Records drawn from a dataset
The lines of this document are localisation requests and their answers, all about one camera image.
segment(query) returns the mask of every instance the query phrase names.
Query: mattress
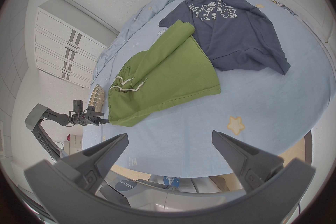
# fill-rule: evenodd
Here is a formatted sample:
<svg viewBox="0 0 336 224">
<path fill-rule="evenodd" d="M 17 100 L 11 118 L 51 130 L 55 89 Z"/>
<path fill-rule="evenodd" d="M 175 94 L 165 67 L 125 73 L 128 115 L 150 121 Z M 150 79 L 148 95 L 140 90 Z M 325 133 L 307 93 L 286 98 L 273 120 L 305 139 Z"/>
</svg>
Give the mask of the mattress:
<svg viewBox="0 0 336 224">
<path fill-rule="evenodd" d="M 159 22 L 182 1 L 167 1 L 124 44 L 115 47 L 110 58 L 104 56 L 91 86 L 92 90 L 99 83 L 106 93 L 103 118 L 108 117 L 107 92 L 119 70 L 131 56 L 151 47 L 166 30 Z M 152 113 L 133 127 L 85 126 L 83 148 L 127 133 L 129 145 L 117 165 L 159 176 L 205 177 L 232 172 L 212 145 L 212 130 L 276 155 L 298 142 L 335 94 L 333 70 L 319 42 L 293 12 L 270 0 L 246 1 L 273 23 L 291 64 L 286 75 L 270 68 L 216 70 L 221 94 Z"/>
</svg>

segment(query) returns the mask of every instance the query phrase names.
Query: tiled wall
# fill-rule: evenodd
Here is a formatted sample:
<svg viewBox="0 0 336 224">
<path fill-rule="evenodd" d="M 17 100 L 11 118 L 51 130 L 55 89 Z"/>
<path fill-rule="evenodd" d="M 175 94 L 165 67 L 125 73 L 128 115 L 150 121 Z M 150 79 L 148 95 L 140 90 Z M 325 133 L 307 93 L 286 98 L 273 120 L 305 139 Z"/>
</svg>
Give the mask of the tiled wall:
<svg viewBox="0 0 336 224">
<path fill-rule="evenodd" d="M 13 180 L 11 122 L 16 95 L 28 69 L 25 18 L 29 0 L 6 0 L 0 10 L 0 121 L 4 123 L 6 159 L 2 166 Z"/>
</svg>

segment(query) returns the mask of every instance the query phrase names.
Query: gray round logo
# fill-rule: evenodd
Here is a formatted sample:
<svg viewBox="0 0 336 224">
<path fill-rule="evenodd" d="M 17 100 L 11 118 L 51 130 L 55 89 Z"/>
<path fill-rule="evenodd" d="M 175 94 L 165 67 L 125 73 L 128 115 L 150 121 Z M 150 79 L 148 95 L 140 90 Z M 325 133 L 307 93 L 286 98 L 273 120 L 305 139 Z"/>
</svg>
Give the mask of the gray round logo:
<svg viewBox="0 0 336 224">
<path fill-rule="evenodd" d="M 115 189 L 117 191 L 128 191 L 132 188 L 134 188 L 138 182 L 136 181 L 131 181 L 131 180 L 121 180 L 115 185 Z"/>
</svg>

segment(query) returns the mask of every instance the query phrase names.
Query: shirt sleeve
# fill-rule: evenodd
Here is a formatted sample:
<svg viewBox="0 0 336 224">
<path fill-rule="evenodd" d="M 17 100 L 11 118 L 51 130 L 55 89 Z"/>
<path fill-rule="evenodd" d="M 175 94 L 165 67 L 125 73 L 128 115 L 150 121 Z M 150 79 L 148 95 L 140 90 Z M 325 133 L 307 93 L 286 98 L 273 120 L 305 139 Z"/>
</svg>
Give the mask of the shirt sleeve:
<svg viewBox="0 0 336 224">
<path fill-rule="evenodd" d="M 188 8 L 185 1 L 180 3 L 174 10 L 172 10 L 164 19 L 159 23 L 160 27 L 169 28 L 178 20 L 182 22 L 190 22 L 190 9 Z"/>
</svg>

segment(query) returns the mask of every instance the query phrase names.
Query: dresser
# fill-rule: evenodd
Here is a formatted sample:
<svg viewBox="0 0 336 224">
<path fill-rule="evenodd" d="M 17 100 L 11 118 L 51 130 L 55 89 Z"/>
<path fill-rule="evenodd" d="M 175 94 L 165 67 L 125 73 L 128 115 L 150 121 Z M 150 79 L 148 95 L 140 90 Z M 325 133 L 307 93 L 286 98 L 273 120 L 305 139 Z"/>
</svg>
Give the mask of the dresser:
<svg viewBox="0 0 336 224">
<path fill-rule="evenodd" d="M 116 34 L 64 0 L 49 0 L 36 15 L 36 67 L 90 88 L 97 58 Z"/>
</svg>

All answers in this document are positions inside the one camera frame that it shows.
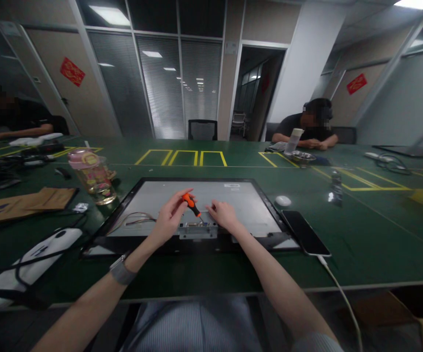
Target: person
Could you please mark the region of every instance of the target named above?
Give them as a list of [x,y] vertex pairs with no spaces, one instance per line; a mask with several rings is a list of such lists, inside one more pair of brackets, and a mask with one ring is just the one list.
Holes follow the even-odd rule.
[[302,113],[287,116],[272,136],[272,142],[288,142],[293,129],[303,129],[298,147],[327,150],[338,142],[338,137],[329,127],[332,118],[332,103],[329,99],[317,98],[304,104]]
[[[177,192],[163,205],[150,235],[123,261],[124,269],[137,273],[155,250],[172,237],[187,209],[182,195],[192,190]],[[291,330],[296,340],[293,350],[341,352],[324,318],[287,271],[239,222],[233,207],[213,200],[212,206],[206,208],[238,240],[272,306]],[[127,288],[125,282],[119,283],[123,280],[114,276],[111,269],[85,292],[32,351],[83,351]],[[261,351],[249,310],[242,301],[218,301],[223,304],[221,309],[209,305],[206,299],[142,304],[121,351]]]
[[0,90],[0,127],[10,131],[0,132],[0,139],[37,137],[53,132],[68,134],[66,121],[52,116],[41,104],[15,98]]

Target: smartphone
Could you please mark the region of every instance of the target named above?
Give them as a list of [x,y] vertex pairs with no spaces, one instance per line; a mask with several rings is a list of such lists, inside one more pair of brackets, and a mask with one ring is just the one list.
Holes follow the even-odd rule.
[[283,210],[282,215],[306,254],[332,256],[300,212]]

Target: orange screwdriver handle
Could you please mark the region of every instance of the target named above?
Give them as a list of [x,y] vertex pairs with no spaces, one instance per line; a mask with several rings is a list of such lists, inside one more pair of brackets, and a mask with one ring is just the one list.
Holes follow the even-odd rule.
[[197,209],[197,206],[195,205],[193,198],[190,196],[190,193],[185,193],[182,196],[182,199],[187,202],[187,206],[193,211],[196,217],[199,217],[202,215],[202,213]]

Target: gray watch strap
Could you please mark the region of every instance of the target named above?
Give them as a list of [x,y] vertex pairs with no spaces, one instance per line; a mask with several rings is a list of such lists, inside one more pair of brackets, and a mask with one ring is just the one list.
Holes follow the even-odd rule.
[[129,271],[124,264],[125,256],[121,256],[114,264],[110,267],[110,273],[114,277],[115,281],[121,285],[129,285],[137,273]]

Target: red paper sign
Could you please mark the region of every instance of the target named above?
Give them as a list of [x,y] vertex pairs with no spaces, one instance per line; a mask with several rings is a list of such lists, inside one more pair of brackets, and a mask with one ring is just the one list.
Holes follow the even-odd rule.
[[69,58],[65,58],[60,67],[60,73],[68,78],[74,85],[80,86],[85,73],[79,69]]
[[358,89],[365,86],[368,83],[366,80],[366,77],[364,74],[361,74],[357,78],[355,78],[353,81],[351,81],[349,84],[347,84],[348,93],[352,95],[355,93]]

* _What you have to do_:
Scan the data for the word "camera" and copy every line where it shows up.

* _Response_:
The lines of this document are localisation requests and their answers, all about one camera image.
All answers in this document are positions inside the one camera frame that it shows.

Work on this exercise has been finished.